| Action item |
Begin the reply with the line containing "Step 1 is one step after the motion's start" and end it with the final line of the listing, reproducing every line between exactly and adding nothing.

| Recorded information |
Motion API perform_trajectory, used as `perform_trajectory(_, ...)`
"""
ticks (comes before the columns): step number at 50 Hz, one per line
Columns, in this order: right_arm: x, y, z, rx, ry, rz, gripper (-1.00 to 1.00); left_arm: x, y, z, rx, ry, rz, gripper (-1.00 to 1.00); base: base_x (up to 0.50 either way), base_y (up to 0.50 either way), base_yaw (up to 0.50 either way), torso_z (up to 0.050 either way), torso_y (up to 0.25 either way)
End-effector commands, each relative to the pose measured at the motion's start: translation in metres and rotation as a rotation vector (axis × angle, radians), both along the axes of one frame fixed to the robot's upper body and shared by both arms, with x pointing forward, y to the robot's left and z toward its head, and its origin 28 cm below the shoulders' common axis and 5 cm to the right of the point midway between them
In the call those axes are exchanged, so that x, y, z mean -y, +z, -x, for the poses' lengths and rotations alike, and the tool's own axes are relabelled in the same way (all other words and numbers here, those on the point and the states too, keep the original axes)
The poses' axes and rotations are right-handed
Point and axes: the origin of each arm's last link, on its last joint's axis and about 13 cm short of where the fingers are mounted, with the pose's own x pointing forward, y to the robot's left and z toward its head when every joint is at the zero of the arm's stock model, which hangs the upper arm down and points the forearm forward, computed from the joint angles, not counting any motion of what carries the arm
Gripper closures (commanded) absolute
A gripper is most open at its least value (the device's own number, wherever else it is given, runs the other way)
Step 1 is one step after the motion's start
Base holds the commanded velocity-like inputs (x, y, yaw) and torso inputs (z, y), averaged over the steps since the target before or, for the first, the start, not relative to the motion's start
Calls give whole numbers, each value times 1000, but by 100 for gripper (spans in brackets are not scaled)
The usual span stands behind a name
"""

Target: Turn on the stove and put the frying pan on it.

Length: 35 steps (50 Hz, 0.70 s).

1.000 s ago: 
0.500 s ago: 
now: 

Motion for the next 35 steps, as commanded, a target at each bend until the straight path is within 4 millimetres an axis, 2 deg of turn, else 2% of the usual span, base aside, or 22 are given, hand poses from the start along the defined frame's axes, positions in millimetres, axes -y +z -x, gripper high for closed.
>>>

| Response for this exercise |
Step 1 is one step after the motion's start
Base holds the commanded velocity-like inputs (x, y, yaw) and torso inputs (z, y), averaged over the steps since the target before or, for the first, the start, not relative to the motion's start
Calls give whole numbers, each value times 1000, but by 100 for gripper (spans in brackets are not scaled)
The usual span stands behind a name
"""

Target: Turn on the stove and put the frying pan on it.

Length: 35 steps (50 Hz, 0.70 s).

1.000 s ago: 
0.500 s ago: 
now: 

Motion for the next 35 steps, as commanded, a target at each bend until the straight path is within 4 millimetres an axis, 2 deg of turn, else 2% of the usual span, base aside, or 22 are given, hand poses from the start along the defined frame's axes, positions in millimetres, axes -y +z -x, gripper high for closed.
>>>

This exercise is now finished, and nothing remains to add.